11 June 2020

Guest post

This is a guest post from Phil Factor. Phil Factor (real name withheld to protect the guilty), aka Database Mole, has 30 years of experience with database-intensive applications.

Despite having once been shouted at by a furious Bill Gates at an exhibition in the early 1980s, he has remained resolutely anonymous throughout his career.

He is a regular contributor to Simple Talk and SQLServerCentral.

11 June 2020

Simple Database Development with SQL Change Automation

SQL Change Automation makes automation simple enough that it can adapt to suit many different approaches to SQL Server database development. Phil Factor describes a project to update the Pubs database, using it in combination with a PowerShell function and to maintain in source control the build scripts, migration scripts and object-level scripts, for every version of the database.

Guest post

This is a guest post from Phil Factor. Phil Factor (real name withheld to protect the guilty), aka Database Mole, has 30 years of experience with database-intensive applications.

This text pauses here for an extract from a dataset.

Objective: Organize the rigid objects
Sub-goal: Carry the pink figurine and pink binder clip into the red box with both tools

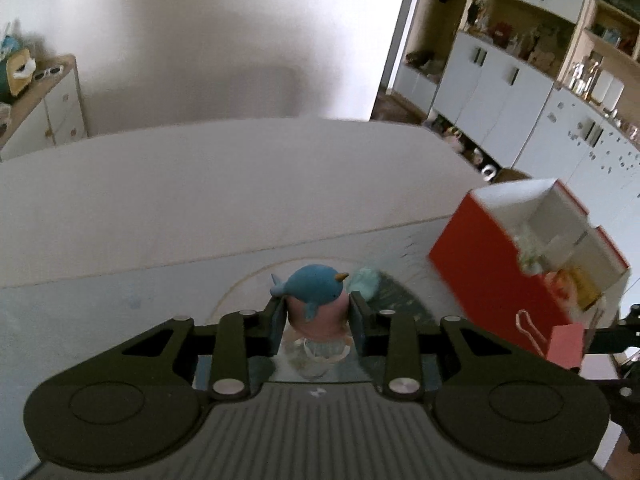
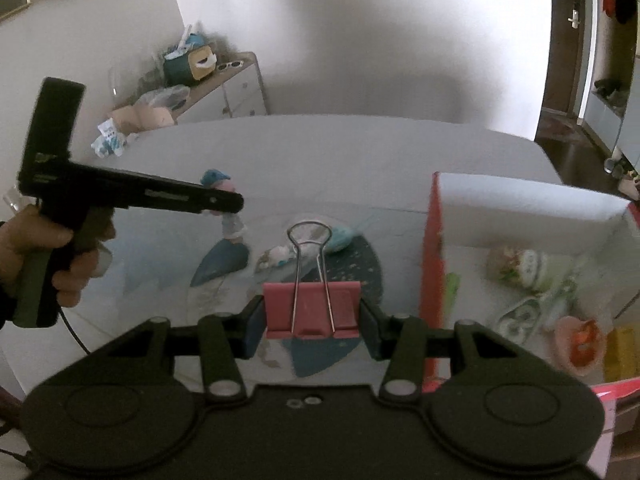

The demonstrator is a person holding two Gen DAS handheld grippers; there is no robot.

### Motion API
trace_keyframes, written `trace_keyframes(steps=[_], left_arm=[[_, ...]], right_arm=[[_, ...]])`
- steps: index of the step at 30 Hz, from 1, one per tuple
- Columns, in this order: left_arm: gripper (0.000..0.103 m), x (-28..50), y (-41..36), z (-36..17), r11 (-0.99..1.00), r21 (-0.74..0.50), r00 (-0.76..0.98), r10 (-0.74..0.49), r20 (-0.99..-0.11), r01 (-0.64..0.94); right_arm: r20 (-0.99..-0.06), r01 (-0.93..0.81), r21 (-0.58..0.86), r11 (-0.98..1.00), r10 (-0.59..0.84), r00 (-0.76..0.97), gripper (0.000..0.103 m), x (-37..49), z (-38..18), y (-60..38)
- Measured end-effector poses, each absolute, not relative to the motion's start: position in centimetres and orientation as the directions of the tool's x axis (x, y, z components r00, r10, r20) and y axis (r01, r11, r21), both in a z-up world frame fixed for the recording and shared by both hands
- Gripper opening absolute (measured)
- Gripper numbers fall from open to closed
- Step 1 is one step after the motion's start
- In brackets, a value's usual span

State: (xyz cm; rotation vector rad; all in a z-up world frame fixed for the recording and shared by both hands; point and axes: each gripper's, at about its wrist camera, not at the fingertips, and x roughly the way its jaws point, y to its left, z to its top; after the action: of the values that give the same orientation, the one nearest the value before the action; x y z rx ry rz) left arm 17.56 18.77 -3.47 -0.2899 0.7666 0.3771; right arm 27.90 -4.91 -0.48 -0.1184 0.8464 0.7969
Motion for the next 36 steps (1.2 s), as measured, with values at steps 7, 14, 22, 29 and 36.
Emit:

Despite having once been shouted at by a furious Bill Gates at an exhibition in the early 1980s, he has remained resolutely anonymous throughout his career.

He is a regular contributor to Simple Talk and SQLServerCentral.

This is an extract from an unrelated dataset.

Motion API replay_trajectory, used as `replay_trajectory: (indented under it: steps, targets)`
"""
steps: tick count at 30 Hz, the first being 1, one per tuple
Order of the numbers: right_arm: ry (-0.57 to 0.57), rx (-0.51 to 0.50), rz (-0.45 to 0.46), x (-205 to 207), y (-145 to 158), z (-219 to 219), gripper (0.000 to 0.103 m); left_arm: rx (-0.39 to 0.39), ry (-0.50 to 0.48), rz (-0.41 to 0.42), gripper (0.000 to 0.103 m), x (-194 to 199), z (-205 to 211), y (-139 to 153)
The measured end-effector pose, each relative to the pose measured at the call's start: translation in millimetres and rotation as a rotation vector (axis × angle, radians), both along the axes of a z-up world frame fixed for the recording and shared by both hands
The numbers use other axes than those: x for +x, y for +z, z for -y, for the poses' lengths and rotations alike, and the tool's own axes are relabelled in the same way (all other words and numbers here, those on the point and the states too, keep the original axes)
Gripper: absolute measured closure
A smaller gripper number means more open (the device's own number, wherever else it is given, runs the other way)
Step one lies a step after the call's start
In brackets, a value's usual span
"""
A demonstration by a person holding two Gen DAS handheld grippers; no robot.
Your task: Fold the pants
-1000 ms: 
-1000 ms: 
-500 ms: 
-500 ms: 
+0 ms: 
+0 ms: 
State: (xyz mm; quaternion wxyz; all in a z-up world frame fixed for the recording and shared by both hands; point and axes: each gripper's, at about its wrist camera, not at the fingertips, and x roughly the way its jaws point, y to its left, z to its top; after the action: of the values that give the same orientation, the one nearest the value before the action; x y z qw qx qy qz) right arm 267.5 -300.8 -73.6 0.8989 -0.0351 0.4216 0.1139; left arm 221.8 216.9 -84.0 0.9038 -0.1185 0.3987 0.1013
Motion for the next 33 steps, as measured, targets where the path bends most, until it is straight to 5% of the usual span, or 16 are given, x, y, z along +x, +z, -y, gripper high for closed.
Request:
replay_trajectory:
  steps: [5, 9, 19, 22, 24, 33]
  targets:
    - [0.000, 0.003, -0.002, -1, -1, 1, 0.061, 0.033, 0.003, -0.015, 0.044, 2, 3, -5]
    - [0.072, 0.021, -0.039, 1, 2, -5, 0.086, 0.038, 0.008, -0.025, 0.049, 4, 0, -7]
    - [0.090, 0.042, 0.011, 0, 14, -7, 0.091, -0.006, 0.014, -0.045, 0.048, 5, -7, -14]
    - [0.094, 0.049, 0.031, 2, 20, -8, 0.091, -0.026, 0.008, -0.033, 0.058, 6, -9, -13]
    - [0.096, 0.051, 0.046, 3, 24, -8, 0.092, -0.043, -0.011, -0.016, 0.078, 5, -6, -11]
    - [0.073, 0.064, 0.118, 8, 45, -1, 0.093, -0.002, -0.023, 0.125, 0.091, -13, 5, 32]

SQL Change Automation (SCA) gives some people a first impression of being dauntingly complex. There is a reason for this: it is designed to support the whole range of database development methodologies, including shared, isolated, migration-oriented, state-oriented. Maybe, the feeling is the same as walking into a carpenter’s shop when all thought you wanted was a hammer and nails. It is sometimes best described as a DevOps Lego kit for database deployment.

At the ‘advanced’ end of the Lego kit is the NuGet package system that guarantees that the deployed database is, in fact, at the version it claims, and that it is exactly the version that is in source control. It guarantees this even where the target database has no connection with either the source or a reference database. This is done to ensure that the version of the database that is eventually released into production is identical to the one that was developed, tested, checked for security and functionality, passed as suitable by the users, and so on.

However, the Lego kit doesn’t force you to make only Spaceship Galactica models; you can start with something much simpler. If, for example, you can check the released production version of a database directly with version control, the NuGet package approach is no longer essential. I’ll be showing an approach with SCA to support a simpler approach database development.

Why use SCA?

Redgate’s SCA doesn’t enforce one approach to database deployment. Every organization has its own development and deployment processes, which inevitably vary considerably according to the organization’s business. SCA allows teams to make changes to the deployment system easily because it is versatile, co-works with other tools, and provides excellent reporting.

This article is intended to demonstrate that, because it makes automation so easy, SCA is amenable other approaches to database development. Although the extremes of SCA functionality are well documented, it is less obvious how SCA assists those of us who require fewer deployment pyrotechnics. To illustrate this, we’ll imagine ourselves using the typical shared database development model, keeping in source control the build scripts, migration scripts and object-level scripts, for every version.

A practical example

The fictional publisher, and its’ very tired database system, are to be revamped by some developers. They are using a shared database to do ‘trunk’ development work and unit testing but have other copies of the database for doing experimental work. They keep a reference copy of the previous release version of the database.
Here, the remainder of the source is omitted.